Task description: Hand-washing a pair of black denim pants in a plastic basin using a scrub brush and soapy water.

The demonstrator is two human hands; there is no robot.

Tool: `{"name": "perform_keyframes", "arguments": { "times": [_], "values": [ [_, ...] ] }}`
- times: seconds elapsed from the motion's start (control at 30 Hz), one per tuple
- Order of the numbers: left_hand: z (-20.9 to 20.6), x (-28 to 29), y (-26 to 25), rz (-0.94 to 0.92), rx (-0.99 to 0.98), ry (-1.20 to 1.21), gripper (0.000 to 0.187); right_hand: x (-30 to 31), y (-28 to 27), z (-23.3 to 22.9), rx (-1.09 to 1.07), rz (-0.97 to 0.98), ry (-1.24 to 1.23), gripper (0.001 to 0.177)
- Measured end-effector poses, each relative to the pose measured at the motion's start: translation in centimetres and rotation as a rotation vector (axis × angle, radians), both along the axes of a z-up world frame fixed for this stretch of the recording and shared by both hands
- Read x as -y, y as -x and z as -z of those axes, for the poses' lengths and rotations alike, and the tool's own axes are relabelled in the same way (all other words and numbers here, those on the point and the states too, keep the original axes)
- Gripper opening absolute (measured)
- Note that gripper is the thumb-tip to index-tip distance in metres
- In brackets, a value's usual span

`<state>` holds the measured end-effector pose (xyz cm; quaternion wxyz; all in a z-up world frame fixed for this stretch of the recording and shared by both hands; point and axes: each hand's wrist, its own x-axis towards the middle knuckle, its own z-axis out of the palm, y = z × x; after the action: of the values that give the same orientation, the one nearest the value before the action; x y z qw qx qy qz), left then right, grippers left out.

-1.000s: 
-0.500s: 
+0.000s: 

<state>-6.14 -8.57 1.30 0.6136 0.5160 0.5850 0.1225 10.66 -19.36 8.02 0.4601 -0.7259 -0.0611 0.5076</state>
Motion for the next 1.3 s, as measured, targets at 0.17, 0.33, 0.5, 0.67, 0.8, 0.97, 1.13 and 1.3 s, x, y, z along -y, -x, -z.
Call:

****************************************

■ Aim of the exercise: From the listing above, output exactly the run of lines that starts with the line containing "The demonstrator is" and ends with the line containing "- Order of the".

■ The completed task:
The demonstrator is two human hands; there is no robot.

Tool: `{"name": "perform_keyframes", "arguments": { "times": [_], "values": [ [_, ...] ] }}`
- times: seconds elapsed from the motion's start (control at 30 Hz), one per tuple
- Order of the numbers: left_hand: z (-20.9 to 20.6), x (-28 to 29), y (-26 to 25), rz (-0.94 to 0.92), rx (-0.99 to 0.98), ry (-1.20 to 1.21), gripper (0.000 to 0.187); right_hand: x (-30 to 31), y (-28 to 27), z (-23.3 to 22.9), rx (-1.09 to 1.07), rz (-0.97 to 0.98), ry (-1.24 to 1.23), gripper (0.001 to 0.177)

The exercise requires no additional answer.